To listen to stories from the past, walk on very white sand beaches (second berth point of Christopher Columbus), and take part into the Cruzan Christmas Festival, one of the most suggestive Carnivals animating the whole island from Christmas to the Epiphany.
A unique and special experience. And the discover of a separate, different, unexpected world.
That of the (American) Caribbean that you just don’t expect.
Visit St. Croix: how to arrive to the island
Unlike the other two main islands of the US Virgin Islands – St. Thomas and St. John – which are near each other and overlook the Caribbean Sea on one side and the Ocean on the other one, St. Croix is 80km more southwards, completely neighbored by the Caribbean Sea.
You can arrive there from several American cities, first of all Miami (it takes a bare two hours) and Atlanta, and with a direct flight from Copenhagen, too (the island is a former Danish colony).
However, if you are going to plan an itinerant journey throughout the US Virgin Islands I couldn’t help recommending to move from St. Thomas (the main island) to St. Croix on board a Seaborn Airlines hydroplane.
A unique experience that will allow you to take off directly from the Charlotte Amalie Gulf, fly for 25 minutes about at a few meters high from the sea level and have the chance over the travel to admire on the background the coral reef, the little islands of the archipelago (among these there’s the rock which inspired the Treasure Island) and the profiles of the ships (pirate and not) sunk in this area over centuries.
Visit St. Croix: itinerary, cues and tips
And what about if I tell you once it’s not enough?
Try to imagine hot and sunny days spent between sea and exploration, alternating with the tepid breeze and with a series of discoveries and activities that make them full, intense, rich and endless.
From the uncontaminated nature of the Buck Island Reef National Monument – an islet offshore Christiansted given by John Fitzgerald Kennedy to the Virgin Islands, then turned into National Monument aimed to keep its beauty – to the turquoise of its sea, from its dream beaches to snorkelling and scuba diving in one of the most wonderful seabed in the world.
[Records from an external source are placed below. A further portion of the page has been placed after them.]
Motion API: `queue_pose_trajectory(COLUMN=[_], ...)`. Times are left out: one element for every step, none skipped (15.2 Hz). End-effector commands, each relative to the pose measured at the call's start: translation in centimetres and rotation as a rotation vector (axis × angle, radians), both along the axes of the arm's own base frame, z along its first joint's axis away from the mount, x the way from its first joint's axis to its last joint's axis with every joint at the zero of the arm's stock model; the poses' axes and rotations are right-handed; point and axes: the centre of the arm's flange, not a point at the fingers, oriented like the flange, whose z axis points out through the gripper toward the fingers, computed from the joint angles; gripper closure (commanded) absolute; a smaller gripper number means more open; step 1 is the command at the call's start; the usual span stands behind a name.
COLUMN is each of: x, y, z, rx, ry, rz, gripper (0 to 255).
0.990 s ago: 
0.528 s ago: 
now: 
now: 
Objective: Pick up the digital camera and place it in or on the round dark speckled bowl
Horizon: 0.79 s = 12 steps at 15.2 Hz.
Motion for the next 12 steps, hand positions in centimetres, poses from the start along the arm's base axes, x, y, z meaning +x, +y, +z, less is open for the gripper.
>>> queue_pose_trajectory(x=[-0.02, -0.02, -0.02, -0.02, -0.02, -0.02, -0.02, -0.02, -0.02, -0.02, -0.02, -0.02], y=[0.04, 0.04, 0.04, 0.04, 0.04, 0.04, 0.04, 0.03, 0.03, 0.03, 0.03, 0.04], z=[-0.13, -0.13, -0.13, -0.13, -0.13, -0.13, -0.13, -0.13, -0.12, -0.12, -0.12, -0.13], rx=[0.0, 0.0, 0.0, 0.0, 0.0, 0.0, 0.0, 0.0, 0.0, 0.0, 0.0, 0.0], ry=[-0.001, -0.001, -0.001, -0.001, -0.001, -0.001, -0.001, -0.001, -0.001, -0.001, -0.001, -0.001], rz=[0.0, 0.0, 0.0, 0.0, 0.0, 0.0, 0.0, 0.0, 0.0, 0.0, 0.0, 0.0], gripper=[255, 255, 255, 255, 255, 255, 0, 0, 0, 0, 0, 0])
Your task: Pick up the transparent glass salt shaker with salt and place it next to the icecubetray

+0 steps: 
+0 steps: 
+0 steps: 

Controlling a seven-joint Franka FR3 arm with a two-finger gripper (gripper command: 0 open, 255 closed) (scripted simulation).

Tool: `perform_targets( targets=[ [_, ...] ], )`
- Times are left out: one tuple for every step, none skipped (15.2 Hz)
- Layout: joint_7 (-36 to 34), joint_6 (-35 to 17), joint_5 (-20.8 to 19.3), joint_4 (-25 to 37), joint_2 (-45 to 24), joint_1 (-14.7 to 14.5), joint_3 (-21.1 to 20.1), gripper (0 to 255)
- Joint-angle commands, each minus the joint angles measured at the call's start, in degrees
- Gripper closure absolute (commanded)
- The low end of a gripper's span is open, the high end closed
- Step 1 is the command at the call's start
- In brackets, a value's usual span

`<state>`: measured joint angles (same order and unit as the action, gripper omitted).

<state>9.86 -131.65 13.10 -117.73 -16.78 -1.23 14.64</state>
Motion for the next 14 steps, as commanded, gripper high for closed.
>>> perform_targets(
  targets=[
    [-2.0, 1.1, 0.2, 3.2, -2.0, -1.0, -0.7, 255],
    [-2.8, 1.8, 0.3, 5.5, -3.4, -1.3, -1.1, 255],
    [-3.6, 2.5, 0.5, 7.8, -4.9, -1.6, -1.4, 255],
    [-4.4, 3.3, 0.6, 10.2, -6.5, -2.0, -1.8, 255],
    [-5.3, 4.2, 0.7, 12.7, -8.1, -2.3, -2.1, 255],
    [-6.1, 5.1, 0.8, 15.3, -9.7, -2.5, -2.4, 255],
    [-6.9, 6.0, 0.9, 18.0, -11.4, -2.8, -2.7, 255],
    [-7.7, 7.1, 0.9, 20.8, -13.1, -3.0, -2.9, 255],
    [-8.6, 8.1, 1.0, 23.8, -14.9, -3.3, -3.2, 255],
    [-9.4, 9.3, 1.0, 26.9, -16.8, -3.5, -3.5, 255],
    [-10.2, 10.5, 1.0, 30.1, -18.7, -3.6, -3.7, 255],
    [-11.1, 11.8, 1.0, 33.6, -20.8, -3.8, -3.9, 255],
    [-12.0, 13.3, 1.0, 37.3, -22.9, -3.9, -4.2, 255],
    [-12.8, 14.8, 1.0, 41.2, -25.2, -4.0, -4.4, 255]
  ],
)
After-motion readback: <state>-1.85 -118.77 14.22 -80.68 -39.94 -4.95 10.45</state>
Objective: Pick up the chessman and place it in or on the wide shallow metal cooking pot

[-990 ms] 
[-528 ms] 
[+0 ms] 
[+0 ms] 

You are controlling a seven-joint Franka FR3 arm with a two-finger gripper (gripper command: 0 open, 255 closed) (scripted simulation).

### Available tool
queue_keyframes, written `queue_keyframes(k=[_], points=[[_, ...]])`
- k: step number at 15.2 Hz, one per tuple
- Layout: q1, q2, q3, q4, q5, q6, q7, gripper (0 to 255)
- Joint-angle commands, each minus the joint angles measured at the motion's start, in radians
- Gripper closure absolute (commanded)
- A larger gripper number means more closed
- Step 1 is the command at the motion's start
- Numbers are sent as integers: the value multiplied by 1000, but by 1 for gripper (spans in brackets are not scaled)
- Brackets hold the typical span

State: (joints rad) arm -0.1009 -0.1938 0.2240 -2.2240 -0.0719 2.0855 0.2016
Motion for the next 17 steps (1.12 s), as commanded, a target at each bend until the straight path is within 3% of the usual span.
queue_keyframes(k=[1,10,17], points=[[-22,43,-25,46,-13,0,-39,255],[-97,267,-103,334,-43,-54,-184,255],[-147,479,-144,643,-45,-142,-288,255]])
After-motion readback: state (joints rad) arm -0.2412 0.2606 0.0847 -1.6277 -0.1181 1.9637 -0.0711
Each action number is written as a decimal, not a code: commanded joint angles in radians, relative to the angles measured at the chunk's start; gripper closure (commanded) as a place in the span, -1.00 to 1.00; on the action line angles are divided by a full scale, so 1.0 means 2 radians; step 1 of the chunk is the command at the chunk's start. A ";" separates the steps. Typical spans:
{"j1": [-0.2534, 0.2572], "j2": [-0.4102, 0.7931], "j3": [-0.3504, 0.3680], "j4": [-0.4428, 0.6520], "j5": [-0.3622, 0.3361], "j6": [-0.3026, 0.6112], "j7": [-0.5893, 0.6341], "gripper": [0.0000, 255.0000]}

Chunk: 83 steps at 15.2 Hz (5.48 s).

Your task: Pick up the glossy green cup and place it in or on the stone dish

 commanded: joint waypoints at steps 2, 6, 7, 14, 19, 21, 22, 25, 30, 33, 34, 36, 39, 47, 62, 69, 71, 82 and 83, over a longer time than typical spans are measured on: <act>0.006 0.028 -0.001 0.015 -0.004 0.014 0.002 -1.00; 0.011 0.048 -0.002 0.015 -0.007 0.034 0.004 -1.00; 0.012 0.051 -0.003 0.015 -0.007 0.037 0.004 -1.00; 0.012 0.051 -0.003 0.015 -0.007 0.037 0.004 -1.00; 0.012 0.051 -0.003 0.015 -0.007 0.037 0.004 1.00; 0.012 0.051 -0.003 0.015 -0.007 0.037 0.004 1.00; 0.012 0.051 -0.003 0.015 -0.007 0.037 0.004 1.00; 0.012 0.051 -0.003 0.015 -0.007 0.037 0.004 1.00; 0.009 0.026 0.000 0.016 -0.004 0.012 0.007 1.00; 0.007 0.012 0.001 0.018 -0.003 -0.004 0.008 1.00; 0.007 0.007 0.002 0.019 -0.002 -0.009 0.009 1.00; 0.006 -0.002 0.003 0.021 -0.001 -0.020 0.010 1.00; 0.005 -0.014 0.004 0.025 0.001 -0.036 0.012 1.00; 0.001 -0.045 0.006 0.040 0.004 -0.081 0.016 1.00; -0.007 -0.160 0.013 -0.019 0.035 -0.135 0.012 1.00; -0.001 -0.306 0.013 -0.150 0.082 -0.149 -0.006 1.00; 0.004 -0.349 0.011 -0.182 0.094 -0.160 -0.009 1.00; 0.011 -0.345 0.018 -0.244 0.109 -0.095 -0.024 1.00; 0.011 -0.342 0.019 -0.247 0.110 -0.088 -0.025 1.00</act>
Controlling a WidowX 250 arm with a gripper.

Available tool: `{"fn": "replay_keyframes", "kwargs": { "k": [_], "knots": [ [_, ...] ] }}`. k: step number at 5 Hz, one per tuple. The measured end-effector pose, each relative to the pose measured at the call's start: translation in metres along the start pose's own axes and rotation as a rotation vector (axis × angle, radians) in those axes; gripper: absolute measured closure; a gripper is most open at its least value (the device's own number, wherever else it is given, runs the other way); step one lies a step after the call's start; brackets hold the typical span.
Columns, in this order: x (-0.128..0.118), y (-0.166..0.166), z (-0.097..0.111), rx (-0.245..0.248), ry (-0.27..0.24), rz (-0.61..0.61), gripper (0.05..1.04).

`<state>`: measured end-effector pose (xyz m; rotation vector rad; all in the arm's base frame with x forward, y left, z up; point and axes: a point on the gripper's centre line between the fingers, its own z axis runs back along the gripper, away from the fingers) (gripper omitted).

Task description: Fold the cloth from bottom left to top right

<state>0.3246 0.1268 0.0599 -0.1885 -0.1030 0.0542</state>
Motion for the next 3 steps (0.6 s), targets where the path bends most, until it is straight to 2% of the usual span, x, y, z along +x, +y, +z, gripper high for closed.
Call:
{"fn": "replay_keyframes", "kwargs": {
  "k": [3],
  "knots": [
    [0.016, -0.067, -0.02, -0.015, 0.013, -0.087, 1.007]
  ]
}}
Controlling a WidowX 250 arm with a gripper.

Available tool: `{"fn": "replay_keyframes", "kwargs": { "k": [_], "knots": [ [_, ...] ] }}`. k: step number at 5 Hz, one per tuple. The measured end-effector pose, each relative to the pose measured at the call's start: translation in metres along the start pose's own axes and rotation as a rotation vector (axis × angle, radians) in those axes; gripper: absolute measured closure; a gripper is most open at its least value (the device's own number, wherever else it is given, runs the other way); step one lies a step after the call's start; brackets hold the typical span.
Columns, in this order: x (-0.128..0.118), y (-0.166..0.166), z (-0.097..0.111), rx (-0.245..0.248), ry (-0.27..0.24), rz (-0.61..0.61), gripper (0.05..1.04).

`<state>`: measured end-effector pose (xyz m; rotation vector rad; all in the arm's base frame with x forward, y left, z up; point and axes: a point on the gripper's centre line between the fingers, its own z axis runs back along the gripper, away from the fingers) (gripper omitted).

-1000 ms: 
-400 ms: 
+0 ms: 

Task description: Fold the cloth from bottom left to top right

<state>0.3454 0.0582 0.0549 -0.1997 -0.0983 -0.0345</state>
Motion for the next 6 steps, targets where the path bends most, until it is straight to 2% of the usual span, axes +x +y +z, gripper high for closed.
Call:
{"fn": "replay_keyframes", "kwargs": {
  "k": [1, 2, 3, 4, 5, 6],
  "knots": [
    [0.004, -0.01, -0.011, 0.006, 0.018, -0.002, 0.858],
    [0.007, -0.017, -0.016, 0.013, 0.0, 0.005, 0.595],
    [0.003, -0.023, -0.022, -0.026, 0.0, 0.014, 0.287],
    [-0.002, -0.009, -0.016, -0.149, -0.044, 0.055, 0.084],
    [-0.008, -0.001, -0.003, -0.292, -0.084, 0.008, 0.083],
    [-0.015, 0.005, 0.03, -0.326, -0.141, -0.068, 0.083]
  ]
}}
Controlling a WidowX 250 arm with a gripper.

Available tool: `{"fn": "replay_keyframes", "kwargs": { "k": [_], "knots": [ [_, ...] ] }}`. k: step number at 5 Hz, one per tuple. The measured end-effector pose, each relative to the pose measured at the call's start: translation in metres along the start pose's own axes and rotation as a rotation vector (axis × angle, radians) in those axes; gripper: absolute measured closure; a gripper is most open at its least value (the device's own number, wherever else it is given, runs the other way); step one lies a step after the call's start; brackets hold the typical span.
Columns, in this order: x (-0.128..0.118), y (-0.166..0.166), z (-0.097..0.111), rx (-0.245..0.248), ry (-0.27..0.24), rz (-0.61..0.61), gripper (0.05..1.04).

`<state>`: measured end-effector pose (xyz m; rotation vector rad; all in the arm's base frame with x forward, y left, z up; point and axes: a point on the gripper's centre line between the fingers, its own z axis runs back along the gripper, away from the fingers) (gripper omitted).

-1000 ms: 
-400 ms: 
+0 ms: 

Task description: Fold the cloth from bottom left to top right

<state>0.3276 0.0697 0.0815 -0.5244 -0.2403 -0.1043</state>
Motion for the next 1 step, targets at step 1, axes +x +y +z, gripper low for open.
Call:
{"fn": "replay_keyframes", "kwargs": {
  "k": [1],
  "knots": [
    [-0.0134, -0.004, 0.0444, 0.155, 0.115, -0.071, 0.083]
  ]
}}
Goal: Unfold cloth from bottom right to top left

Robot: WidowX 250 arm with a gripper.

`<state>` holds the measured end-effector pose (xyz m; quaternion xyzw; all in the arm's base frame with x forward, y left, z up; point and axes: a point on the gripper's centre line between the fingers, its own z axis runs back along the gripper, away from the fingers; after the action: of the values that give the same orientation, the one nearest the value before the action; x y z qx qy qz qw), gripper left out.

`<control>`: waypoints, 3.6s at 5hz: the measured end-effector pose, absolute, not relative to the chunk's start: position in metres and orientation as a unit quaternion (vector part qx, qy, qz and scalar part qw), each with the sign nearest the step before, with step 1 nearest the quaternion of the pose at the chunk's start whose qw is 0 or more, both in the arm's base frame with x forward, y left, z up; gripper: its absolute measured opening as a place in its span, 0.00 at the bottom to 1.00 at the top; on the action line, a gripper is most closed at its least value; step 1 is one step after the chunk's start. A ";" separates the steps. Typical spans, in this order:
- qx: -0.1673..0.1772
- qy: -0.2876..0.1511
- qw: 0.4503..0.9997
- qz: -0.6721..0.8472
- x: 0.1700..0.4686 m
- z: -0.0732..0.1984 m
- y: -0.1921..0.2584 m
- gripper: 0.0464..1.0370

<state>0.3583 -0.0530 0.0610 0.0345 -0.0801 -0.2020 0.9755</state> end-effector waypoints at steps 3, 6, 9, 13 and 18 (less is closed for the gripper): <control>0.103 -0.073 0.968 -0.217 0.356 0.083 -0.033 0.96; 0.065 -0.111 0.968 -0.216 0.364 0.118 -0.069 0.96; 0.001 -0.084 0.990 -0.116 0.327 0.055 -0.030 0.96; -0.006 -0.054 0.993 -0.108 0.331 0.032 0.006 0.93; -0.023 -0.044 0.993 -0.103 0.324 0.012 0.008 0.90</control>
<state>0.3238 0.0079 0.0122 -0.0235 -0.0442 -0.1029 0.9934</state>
From the tour to Salt River Bay National Historical Park & Ecological Preserve to find oneself, as if by magic, to walk on the same beach where Columbus landed in 1493.
Discovering Christiansted, one of the most charming historical districts of the Caribbean, with its wonderful Danish colonial architecture, the arcades, the colored houses, the fortress where the slaves arriving from Africa were stored and even the market (perfectly preserved) where they were exhibited and sold.
Passing through the history, the savors and the traditions of the cane plantations through the Heritage Trail – a tsop not to miss with “taste” of typical cakes at the Whim Plantation – and tasting of one among the best Caribbean rum, the Cruzan Rum Distillery’s one.
As far as arrive to Fredricksted, a wonderful Danish colonial small town with the typical Caribbean colors, rhythms and savors.
Not to miss in St. Croix
The local market on Saturdays morning, the Farmers & Fish Market of the Christiansted district.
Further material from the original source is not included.